The Get up and goals! project has produced three tools in 12 languages to address international inequality as well as other major global issues in daily teaching: a global geo-history textbook, a set of teaching and learning units and a set of learning assessment and self-assessment tools.
In each of the chapters of which it is composed, the global geo-history textbook explains in a special section the changes in social organization and the occurrence of economic and gender inequalities in different historical periods. The global history of humanity is narrated by giving international inequalities, their historical origins and their local and global consequences, a central role as one of the main themes through which to interconnect and understand the entire temporal and spatial span of human events.
The Teaching and Learning Units (TLUs) on international inequalities have been built on two principles:
- From a content point of view, they make complexity understandable, breaking it down into evidences, causes, effects, each of which is organised into one or more study phases.
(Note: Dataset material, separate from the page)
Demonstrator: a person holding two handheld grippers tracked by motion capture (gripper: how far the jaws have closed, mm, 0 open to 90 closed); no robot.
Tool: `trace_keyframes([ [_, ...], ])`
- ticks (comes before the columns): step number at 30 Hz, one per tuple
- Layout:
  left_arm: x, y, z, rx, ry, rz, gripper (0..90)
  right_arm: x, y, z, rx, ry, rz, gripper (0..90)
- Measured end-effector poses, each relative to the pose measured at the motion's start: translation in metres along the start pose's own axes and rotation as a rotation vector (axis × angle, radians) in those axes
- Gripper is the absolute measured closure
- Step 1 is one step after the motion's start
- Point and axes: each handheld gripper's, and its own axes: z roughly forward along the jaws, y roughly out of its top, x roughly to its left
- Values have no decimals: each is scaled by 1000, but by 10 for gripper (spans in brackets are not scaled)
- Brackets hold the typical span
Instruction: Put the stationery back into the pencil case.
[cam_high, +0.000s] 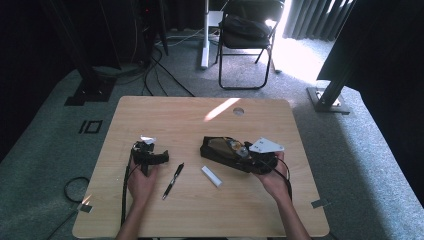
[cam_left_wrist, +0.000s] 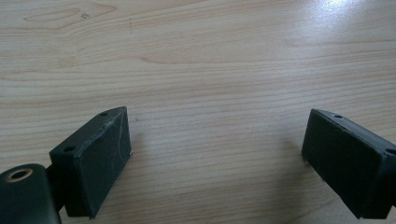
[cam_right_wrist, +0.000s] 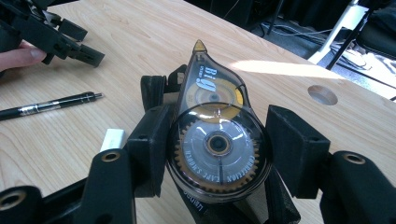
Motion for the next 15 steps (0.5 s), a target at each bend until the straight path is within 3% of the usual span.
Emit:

Each TLU is built according to a modular architecture, so the teacher can decide to use only some of the phases in which it is divided, without losing the overall approach
- From a didactic point of view, each TLU proposes a progressive passage from the students' naive knowledge to an expert one. The passage takes place through interactive learning: in each phase, the teacher proposes scientific contents through methods of research, in-depth study, and the students' centrality. A final phase (called "meta-cognition") concludes the Teaching and Learning Units allowing a strengthening of the experience and an awareness of the meaning of the educational path.
The tools for assessment and self-assessment. The Learning Units and the assessment and self-assessment tools (SATs) have both been built on the basis of common content and expected learning outcomes. In this way, the SATs can verify the students' results with regard to both the knowledge on the specific topic and the global citizenship skills learned. This is done by comparing scores expressed by students and teachers before and after the implementation of the TLUs and/or the study of the textbook.